7

Suppose there exists a sequence of $n$ numbers with two possible instantiations:

  1. The sequence contains all zeros;
  2. $n-1$ of the numbers are zeros, and one is a zero-mean Gaussian random variable $y_t\sim\mathcal{N}(0,\sigma^2)$ where $t$ denotes the location of the Gaussian in the sequence of zeros. The location $t$ is uniformly distributed from 1 to $n$ (i.e. the Gaussian is equally likely to be found in every location in the sequence).
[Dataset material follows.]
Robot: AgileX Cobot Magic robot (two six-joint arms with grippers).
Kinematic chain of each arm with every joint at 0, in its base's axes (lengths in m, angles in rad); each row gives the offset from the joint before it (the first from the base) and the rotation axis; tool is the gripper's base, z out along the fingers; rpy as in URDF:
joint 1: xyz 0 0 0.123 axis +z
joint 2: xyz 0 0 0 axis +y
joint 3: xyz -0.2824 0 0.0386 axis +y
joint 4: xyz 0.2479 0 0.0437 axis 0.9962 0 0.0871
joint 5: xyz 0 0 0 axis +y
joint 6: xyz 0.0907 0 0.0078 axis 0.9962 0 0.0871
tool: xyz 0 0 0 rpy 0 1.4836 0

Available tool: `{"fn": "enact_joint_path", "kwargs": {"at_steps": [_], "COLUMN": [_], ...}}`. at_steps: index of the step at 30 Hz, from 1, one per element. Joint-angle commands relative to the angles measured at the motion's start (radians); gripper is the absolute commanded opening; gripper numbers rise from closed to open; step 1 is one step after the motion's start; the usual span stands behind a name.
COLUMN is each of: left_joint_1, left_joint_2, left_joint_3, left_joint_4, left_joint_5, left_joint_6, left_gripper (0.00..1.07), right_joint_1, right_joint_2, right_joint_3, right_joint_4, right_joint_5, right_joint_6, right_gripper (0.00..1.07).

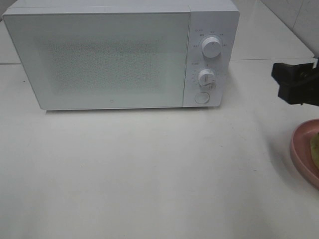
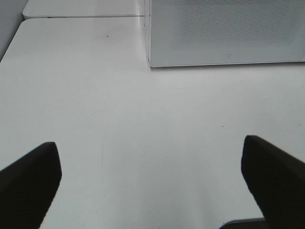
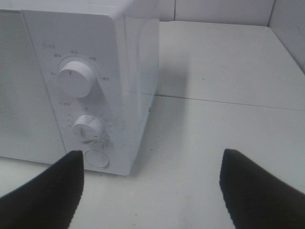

This sequence is corrupted by zero-mean i.i.d. additive Gaussian noise (that is also independent from the sequence). Therefore, when I observe a vector $\mathbf{x}$, it is either:

  1. Sequence of $n$ i.i.d. Gaussian random variables $\mathbf{x}=\{x_i\}_{i=1}^n$ where $x_i=z_i\sim\mathcal{N}(0,s^2)$ for all $i=1,2,\ldots,n$;
  2. Sequence of $n$ Gaussian random variables $\mathbf{x}=\{x_i\}_{i=1}^n$ for $t\in 1,2,\ldots, n$ and $P(T=t)=1/n$, where $x_t=y_t+z_t$ which means $x_t\sim\mathcal{N}(0,\sigma^2+s^2)$, and $x_i=z_i\sim\mathcal{N}(0,s^2)$ for $i\neq t$.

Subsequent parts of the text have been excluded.